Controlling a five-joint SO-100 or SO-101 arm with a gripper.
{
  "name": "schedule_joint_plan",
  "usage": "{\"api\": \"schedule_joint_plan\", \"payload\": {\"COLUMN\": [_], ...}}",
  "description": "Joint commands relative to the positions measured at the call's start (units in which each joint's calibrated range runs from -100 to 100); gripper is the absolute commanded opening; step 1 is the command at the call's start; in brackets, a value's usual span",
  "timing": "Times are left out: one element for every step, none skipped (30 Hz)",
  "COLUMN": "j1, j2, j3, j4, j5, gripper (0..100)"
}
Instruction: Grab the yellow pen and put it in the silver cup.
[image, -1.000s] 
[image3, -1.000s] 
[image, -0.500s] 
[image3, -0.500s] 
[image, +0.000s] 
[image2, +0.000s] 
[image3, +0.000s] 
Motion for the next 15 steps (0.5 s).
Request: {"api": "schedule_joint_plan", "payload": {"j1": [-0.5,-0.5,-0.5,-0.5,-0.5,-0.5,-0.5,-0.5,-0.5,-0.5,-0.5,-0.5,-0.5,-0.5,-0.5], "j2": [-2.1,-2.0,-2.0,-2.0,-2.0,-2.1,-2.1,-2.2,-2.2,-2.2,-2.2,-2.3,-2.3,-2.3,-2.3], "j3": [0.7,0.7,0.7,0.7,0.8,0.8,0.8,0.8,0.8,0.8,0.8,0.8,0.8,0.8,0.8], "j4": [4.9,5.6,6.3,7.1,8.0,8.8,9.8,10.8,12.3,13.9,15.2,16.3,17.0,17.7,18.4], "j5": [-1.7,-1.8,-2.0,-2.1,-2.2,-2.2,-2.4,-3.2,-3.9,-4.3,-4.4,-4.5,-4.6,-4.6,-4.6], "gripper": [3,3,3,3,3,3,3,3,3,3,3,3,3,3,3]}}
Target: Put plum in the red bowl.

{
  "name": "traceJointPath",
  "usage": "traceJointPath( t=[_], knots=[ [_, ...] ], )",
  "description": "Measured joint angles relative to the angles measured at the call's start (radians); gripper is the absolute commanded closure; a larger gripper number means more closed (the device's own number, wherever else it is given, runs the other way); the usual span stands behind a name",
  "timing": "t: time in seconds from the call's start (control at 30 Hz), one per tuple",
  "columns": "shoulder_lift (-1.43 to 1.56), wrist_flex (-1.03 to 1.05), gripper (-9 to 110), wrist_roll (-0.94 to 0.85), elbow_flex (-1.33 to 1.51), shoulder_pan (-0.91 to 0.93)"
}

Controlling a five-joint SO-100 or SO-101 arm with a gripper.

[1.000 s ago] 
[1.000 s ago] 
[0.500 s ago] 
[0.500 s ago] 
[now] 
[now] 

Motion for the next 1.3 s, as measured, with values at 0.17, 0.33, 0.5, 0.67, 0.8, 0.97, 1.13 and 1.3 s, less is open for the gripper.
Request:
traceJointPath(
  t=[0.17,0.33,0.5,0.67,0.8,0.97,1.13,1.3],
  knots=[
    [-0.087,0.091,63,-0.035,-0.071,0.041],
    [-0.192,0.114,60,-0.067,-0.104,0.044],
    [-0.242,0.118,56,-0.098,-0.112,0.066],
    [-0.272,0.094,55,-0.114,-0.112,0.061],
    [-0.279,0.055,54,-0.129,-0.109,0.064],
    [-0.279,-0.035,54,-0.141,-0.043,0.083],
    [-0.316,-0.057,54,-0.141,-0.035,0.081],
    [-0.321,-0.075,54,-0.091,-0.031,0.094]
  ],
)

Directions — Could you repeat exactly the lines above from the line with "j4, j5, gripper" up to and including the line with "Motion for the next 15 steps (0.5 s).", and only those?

Answer space —
  "COLUMN": "j1, j2, j3, j4, j5, gripper (0..100)"
}
Instruction: Grab the yellow pen and put it in the silver cup.
[image, -1.000s] 
[image3, -1.000s] 
[image, -0.500s] 
[image3, -0.500s] 
[image, +0.000s] 
[image2, +0.000s] 
[image3, +0.000s] 
Motion for the next 15 steps (0.5 s).

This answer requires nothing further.